What you will do: From the listing below, extract every line containing "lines".

The input:
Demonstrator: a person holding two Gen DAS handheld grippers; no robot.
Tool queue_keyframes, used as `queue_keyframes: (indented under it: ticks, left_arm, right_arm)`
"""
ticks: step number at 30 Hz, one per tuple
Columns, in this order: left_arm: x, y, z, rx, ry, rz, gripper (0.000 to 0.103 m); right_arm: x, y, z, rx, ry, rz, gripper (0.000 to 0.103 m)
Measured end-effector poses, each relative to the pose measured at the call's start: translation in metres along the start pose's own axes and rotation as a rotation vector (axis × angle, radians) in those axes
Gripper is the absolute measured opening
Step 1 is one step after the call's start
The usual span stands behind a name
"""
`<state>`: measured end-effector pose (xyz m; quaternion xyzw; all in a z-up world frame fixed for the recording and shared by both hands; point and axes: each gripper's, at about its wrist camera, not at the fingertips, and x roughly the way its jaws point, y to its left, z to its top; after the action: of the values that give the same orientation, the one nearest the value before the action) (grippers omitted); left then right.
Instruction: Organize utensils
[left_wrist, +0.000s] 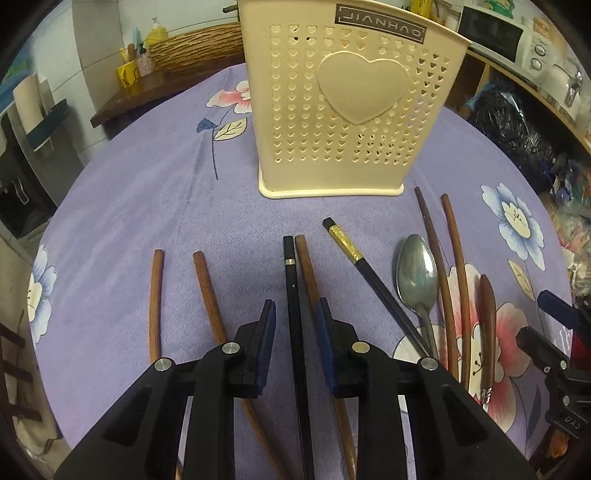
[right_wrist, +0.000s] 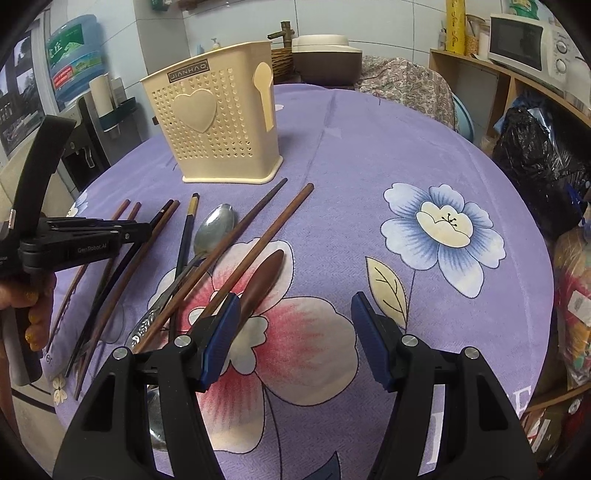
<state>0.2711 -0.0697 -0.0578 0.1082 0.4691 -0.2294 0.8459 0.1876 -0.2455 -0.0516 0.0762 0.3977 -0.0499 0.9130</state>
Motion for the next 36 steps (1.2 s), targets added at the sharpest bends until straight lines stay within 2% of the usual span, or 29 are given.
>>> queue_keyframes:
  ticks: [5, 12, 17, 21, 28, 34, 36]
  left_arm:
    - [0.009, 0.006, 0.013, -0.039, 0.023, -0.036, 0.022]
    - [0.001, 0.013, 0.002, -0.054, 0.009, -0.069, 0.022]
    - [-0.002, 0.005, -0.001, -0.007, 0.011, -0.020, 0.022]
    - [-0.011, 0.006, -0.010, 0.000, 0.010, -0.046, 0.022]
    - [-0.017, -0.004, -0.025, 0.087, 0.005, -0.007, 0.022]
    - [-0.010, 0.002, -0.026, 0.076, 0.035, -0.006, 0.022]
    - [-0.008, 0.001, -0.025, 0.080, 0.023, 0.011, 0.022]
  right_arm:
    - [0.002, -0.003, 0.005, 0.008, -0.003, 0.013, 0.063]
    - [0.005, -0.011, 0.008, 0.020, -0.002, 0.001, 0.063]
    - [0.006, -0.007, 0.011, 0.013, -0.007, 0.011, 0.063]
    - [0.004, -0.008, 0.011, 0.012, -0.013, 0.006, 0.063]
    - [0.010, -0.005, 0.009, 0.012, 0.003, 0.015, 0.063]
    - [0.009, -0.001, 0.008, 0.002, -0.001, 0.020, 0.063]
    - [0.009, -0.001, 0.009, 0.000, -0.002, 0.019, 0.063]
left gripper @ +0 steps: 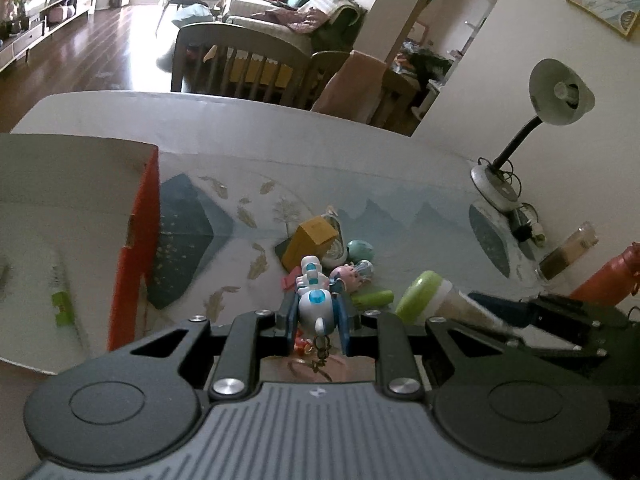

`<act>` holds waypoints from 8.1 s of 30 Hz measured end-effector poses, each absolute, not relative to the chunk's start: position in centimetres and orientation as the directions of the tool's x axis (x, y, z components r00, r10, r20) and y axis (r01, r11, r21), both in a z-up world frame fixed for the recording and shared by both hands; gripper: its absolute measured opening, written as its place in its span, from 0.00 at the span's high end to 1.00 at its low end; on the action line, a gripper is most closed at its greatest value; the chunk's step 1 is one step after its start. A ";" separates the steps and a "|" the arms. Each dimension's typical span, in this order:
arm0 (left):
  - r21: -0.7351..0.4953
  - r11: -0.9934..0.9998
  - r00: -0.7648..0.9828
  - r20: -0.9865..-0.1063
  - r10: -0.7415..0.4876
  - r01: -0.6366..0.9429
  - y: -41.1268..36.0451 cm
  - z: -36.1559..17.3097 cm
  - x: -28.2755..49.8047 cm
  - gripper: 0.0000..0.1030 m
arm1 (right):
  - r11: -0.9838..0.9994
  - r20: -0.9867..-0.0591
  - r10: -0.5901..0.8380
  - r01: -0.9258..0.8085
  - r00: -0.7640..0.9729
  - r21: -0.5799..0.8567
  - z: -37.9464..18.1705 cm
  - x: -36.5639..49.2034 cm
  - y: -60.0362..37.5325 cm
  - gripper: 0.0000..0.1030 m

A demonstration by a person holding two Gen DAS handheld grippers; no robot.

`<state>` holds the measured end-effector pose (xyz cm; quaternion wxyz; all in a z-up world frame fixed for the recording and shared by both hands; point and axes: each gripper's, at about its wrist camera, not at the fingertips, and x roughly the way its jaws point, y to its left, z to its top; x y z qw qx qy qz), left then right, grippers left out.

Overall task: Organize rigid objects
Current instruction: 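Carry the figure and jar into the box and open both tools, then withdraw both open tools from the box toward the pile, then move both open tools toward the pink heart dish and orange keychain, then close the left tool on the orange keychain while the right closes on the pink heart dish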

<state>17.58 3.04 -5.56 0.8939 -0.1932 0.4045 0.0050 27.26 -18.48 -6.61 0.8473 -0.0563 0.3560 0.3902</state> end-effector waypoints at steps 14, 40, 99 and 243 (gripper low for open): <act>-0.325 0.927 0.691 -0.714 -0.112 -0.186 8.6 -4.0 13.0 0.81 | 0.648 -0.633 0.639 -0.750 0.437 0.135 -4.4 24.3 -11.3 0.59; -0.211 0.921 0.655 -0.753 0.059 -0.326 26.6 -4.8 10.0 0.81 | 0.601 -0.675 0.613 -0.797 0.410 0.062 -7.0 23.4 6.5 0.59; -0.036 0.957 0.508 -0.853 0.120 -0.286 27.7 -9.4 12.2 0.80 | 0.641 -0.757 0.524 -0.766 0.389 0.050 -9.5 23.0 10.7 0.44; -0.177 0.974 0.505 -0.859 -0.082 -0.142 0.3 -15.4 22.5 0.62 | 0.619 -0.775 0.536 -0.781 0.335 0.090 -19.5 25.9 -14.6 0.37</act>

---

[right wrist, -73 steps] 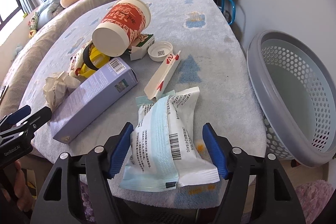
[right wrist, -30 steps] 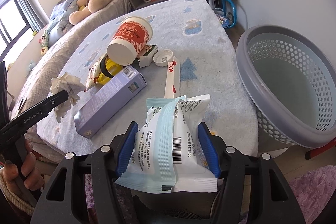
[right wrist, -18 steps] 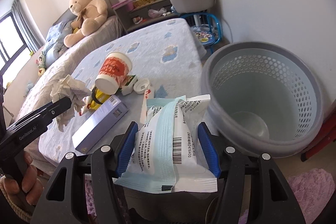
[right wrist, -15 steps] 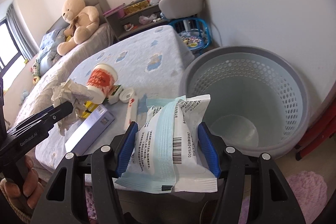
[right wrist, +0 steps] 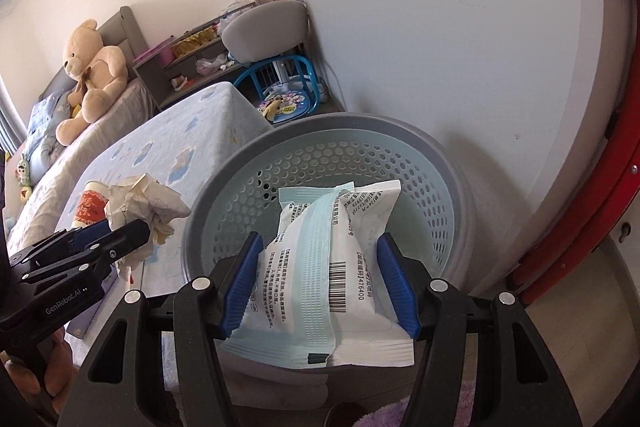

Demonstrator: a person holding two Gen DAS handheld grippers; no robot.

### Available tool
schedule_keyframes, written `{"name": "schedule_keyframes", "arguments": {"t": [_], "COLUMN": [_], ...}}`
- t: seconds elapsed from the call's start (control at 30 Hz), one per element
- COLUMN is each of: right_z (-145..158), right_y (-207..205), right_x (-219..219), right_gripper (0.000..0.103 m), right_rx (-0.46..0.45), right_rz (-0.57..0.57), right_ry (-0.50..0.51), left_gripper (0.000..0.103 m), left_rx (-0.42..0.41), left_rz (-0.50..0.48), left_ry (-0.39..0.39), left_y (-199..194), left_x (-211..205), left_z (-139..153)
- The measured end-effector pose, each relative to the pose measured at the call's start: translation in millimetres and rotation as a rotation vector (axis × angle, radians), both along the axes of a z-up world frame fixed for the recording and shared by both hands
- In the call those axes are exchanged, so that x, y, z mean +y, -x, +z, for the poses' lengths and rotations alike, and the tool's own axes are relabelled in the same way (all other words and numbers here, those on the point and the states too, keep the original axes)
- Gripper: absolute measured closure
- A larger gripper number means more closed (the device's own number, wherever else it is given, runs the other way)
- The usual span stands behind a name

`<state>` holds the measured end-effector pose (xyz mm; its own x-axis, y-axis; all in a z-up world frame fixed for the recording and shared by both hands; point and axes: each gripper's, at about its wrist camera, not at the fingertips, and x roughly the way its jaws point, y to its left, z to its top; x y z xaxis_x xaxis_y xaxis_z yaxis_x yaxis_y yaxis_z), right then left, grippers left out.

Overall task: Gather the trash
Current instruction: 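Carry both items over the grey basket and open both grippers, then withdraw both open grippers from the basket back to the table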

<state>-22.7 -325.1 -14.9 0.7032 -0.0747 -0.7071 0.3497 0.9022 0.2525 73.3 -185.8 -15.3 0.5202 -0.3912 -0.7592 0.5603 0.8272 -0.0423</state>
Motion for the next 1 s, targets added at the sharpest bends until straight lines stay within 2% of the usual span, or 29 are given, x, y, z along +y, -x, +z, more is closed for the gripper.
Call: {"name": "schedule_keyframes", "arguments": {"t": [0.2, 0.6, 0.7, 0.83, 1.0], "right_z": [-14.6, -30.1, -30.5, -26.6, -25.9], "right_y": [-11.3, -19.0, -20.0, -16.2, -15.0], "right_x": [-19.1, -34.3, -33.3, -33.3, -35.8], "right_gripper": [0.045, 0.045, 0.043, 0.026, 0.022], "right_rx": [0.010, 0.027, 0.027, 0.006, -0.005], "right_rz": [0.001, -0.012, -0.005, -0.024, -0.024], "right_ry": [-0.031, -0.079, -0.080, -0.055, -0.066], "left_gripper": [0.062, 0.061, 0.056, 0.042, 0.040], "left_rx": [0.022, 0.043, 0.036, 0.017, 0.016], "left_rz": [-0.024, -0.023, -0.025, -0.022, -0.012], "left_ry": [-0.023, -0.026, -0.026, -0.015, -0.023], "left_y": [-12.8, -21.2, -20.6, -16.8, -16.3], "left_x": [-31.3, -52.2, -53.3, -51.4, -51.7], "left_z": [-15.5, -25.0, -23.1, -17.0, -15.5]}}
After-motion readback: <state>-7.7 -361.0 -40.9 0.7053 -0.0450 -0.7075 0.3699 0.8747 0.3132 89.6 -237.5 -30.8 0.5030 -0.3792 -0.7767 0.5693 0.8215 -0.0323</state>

Exercise response:
Motion for the next 36 steps (1.2 s), targets added at the sharpest bends until straight lines stay within 2% of the usual span, or 29 are given.
Motion for the next 1 s, targets added at the sharpest bends until straight lines stay within 2% of the usual span, or 29 are given, x, y, z along +y, -x, +z, more is closed for the gripper.

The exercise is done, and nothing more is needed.